The world's longest tow was marked with a RadarReflex reflector

New world record: Towed 2,500 tons of pipes from Norway to Malaysia

Pipelife Norway towed six 555 meter long pipes from Telemark to Malaysia. It could end up in the Guinness Book of Records.

 

ONLY ONE BOAT: “The pipes are floating, so there was no need for more than one tug”.

 

 

 

 

 

Retrieved from E24.NO:

– “It will be fun if we end up there even if it is not the type of attention we live for”, says project manager Lars Borgen in the pipe manufacturer Pipelife Norway about the possibility that the record will be official.

The company has set a new world record for towing pipes. From Pipelife’s factory at Stathelle in Telemark (Norway) to Bintulu in Malaysia, it is 27,720 kilometers. They just spent 190 days on this voyage, with six pipes of 555 meters, which weighed a total of 2,500 tons.

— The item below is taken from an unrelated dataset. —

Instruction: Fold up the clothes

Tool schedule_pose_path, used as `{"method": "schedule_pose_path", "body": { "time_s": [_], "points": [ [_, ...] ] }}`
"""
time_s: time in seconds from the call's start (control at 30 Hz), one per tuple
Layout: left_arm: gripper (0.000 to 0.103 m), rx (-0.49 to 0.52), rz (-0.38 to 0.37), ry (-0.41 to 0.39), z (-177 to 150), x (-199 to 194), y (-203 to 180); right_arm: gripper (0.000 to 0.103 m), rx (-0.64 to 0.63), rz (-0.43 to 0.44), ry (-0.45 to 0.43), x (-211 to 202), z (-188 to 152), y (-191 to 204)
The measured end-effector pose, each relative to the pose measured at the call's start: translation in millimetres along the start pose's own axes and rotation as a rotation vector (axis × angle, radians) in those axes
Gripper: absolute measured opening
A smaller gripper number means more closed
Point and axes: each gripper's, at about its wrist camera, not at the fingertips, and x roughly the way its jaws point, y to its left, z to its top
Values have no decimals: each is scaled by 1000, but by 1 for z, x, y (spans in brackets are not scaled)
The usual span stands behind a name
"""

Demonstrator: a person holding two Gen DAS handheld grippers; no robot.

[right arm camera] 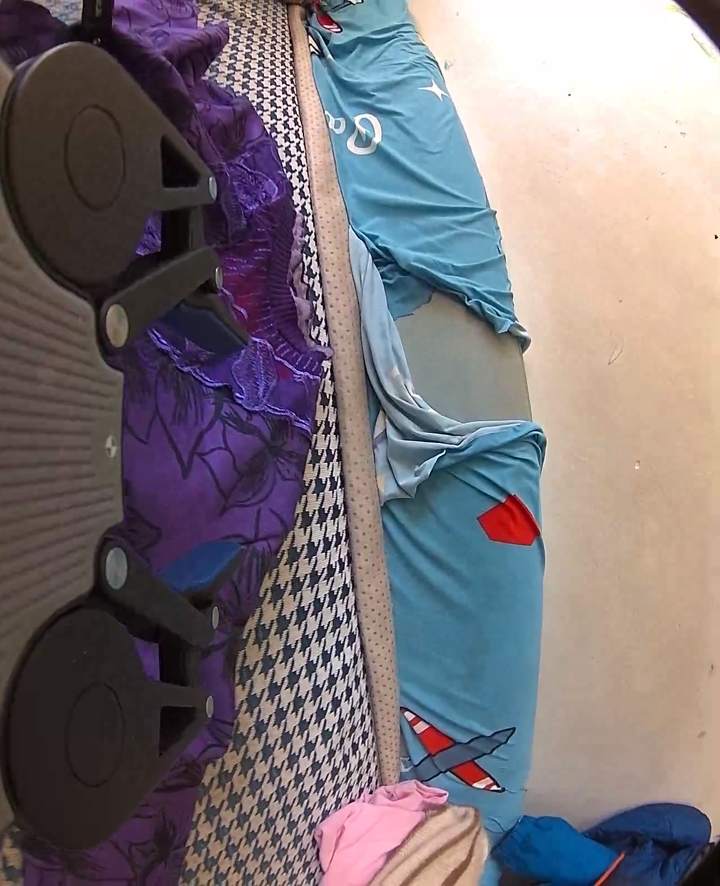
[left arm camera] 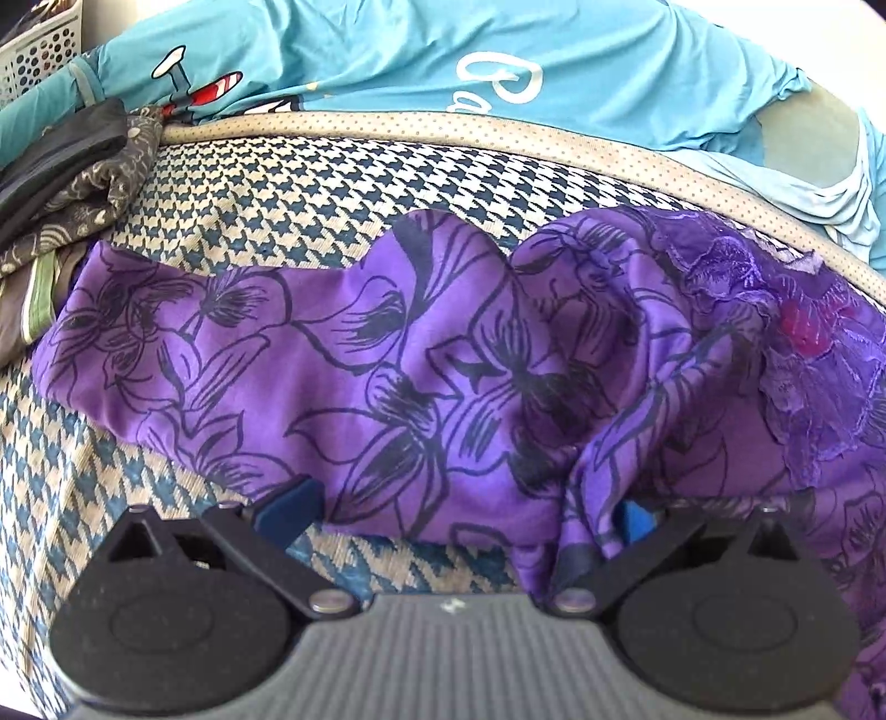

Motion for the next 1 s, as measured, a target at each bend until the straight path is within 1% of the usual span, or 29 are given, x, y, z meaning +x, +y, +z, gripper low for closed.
{"method": "schedule_pose_path", "body": {
  "time_s": [0.13,0.2,0.27,0.37,0.43,0.6,0.8,1.0],
  "points": [
    [103,-14,-26,2,-3,-1,7,79,32,-3,29,-16,-6,1],
    [103,-17,-36,0,-4,-2,10,81,44,4,28,-24,-11,0],
    [103,-3,-43,-7,-6,-2,11,82,58,-4,36,-29,-16,0],
    [103,14,-52,-17,-10,-4,13,82,81,-29,61,-35,-24,-1],
    [103,18,-60,-21,-12,-5,15,82,108,-31,73,-39,-29,-4],
    [103,-3,-84,-12,-18,-9,22,82,159,-36,91,-48,-41,-7],
    [103,15,-82,-21,-27,-15,26,83,174,-39,125,-52,-52,-5],
    [103,3,-90,-18,-33,-21,31,83,188,-34,166,-51,-60,-6]
  ]
}}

It was Teknisk Ukeblad who first wrote about this story.

This was the world’s longest pipe tow, says Borgen. Now SinoHydro, the Chinese company that will use the pipes for a power plant they are building, has taken the initiative to have the trip registered in the Guinness Book of Records

At the moment, this annual release says nothing about achievements in the pipe towing segment, but Borgen says they have a good overview of the relatively narrow industry.

The previous record is said to have been around half of the trailer in question, also this set by Pipelife Norway, when the job went from Norway to Uruguay.

 

185 trailers

SinoHydro, the recipient of the record trailer, is a subsidiary of China Power Corporation – China’s largest power developer. Pipelife hopes the record delivery can be the start of an exciting collaboration with the giant with 350,000 employees.

 

WORLD RECORD: The voyage down the west coast of Africa, around the Cape of Good Hope and across the Indian Ocean to Borneo covered a total of 27,720 kilometers and took 190 days.

 

 

 

 

 

 

 

 –  We also see that the project is getting noticed and hope that our record tow to Malaysia can give us new opportunities in the Asia and Middle East market, says export manager Trygve Johan Blomster in a press release.

Project manager Borgen says that they are a company that primarily works internationally, since 1995 they have made over 150 tows, and that they take orders where projects arise, as long as it is possible to make the work profitable.

He does not want to say what they earn on the record tow, but says that the costs that come with a shipment of this caliber means that such a large volume will be necessary for it to be profitable.

 

To put it all in context:

“If the same pipes were transported by land, it would require 185 fully loaded trailers with 18 meters long pipes”, Pipelife states.

 

Floating on the water

But why does a Chinese developer need to order pipes all the way from Norway? The plastic material is part of the explanation.

 

We were the first in the world to make such large plastic pipes. What is special about the material, polyethylene, is that it makes the pipes flexible – unlike steel pipes, for example. It is very beneficial in a country like Malaysia because they have great seismic activity. Other types of pipes will be able to crack, crack or sink into the ground during an earthquake, explains Lars Borgen

 

 

ARRIVAL: The six half-kilometer-long pipes are now in place at the Sarawak Energy power plant, which is being built by Chinese SinoHydro, in Malaysia.

 

 

 

 

 

 

 

 

 

The material also ensured that what initially sounded like a far more resource-intensive freight could be carried out by a single tugboat with a crew of five men.

– The pipes flow and require minimal machine power. This means that one tugboat can transport large quantities of pipes in one and the same tow, the company writes in the report.